IN LONDON (MISS EARHART)
© Paramount News Photos
“A BIG SMILE, PLEASE!”

Trouble in the air is very rare. It is hitting the ground that causes it.
Obviously the higher one happens to be, the more time there is to
select a safe landing place in case of difficulty. For a ship doesn’t fall
like a plummet, even if the engine goes dead. It assumes a natural
gliding angle which sometimes is as great as eight to one. That is, a
plane 5000 feet in the air can travel in any direction eight times its
altitude (40,000 feet) or practically eight miles. Thus it has a potential
landing radius of 16 miles.
Sometimes, a cautious pilot elects to come down at once to make
a minor engine adjustment. Something is wrong and he, properly, is
unwilling to risk flying further, even though probably able to do so.
Just so the automobile driver, instead of limping on with, say, worn
distributor points, or a foul spark plug, would do well to stop at once
at a garage and get his engine back into efficient working order.
All of which obviously points the necessity of providing frequent
landing places along all airways. Few things, I think, would do more
to eliminate accidents in the air. With perfected motors the dread of
forced landings will be forgotten, and with more fields, at least in the
populous areas, “repair” landings would be safe and easy.

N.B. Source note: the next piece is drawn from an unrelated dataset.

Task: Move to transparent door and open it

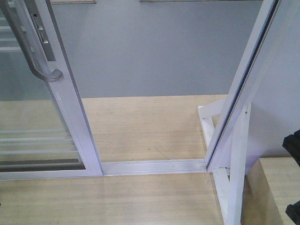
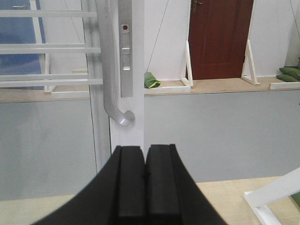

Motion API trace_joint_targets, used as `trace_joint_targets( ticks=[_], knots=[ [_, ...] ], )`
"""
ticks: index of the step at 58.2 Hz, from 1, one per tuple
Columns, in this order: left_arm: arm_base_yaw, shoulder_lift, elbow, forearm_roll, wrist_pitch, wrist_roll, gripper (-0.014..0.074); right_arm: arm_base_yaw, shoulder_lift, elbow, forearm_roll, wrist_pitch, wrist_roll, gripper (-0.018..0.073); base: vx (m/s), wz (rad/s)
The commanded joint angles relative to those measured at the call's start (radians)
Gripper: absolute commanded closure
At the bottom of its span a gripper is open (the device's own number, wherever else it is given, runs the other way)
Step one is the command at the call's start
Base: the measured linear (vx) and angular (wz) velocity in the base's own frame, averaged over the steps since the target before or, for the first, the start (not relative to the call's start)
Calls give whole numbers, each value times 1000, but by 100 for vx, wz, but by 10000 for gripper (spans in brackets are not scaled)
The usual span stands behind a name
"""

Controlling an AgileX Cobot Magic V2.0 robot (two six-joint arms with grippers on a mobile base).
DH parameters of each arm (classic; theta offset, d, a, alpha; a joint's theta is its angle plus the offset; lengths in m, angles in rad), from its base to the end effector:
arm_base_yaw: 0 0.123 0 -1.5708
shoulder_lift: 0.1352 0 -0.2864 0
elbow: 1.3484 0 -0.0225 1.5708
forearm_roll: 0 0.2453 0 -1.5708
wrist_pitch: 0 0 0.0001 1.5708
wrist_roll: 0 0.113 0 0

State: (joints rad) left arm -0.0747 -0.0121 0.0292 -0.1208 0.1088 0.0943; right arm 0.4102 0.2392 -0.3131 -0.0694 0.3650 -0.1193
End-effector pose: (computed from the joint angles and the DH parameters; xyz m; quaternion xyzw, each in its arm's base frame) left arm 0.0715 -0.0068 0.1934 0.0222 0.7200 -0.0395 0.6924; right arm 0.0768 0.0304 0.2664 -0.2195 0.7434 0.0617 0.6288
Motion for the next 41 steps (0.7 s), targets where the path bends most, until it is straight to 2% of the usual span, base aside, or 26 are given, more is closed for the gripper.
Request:
trace_joint_targets(
  ticks=[1,27,34,41],
  knots=[
    [-5,-14,12,0,-89,-6,602,-6,9,-28,-4,-83,0,562,0,0],
    [-5,-14,12,0,-89,-6,602,-6,10,-16,-5,-89,-5,562,0,0],
    [-5,-14,12,0,-89,-6,602,-6,-9,113,18,-204,-18,562,0,0],
    [-5,-14,12,0,-89,-6,602,-3,-72,284,112,-356,-15,562,0,0]
  ],
)
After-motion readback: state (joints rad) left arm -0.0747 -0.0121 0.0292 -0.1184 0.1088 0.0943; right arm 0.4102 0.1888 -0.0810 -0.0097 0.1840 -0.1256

Eliminating many of the expected sensations of flying doesn’t
mean that none are to be anticipated or that those left are only
pleasant. There are poor days for flying as well as good ones. Just
as in yachting, weather plays an important part, and sometimes
entirely prevents a trip. Even ocean liners are occasionally held over
in port to avoid a storm, or are prevented from making a scheduled
landing because of adverse conditions. In due time a plane will
probably become as reliable as these ocean vessels of today,
because although a severe storm will wreck it, its greater speed will
permit it to fly around the storm area—to escape dangers rather than
battle through them as a ship must do.
The choppy days at sea have a counterpart in what fliers call
“bumpy” conditions over land. Air is liquid flow and where
obstructions occur there will be eddies. For instance, imagine wind
blowing directly toward a clump of trees, or coming in sudden
contact with a cliff or steep mountain. Water is thrown up when it
strikes against a rock and just so is a stream of air broken on the
object in its way, and diverted upward in atmospheric gusts which
correspond to the spray of the seaside. Encountering such a
condition a plane gets a “wallop”—is tossed up and buffeted as it
rolls over the wave.
There are bumps, too, from sources other than these land shoals.
Areas of cool air and warm disturb the flow of aerial rivers through
which the plane moves. The “highs” and “lows” familiar to the
meteorologists—the areas of high and low barometric pressure—are
forever playing tag with each other, the air from one area flowing in
upon the other much as water seeks its own level, creating fair
weather and foul, and offering interesting problems to the students of
avigation, not to mention variegated experiences to the flyer himself.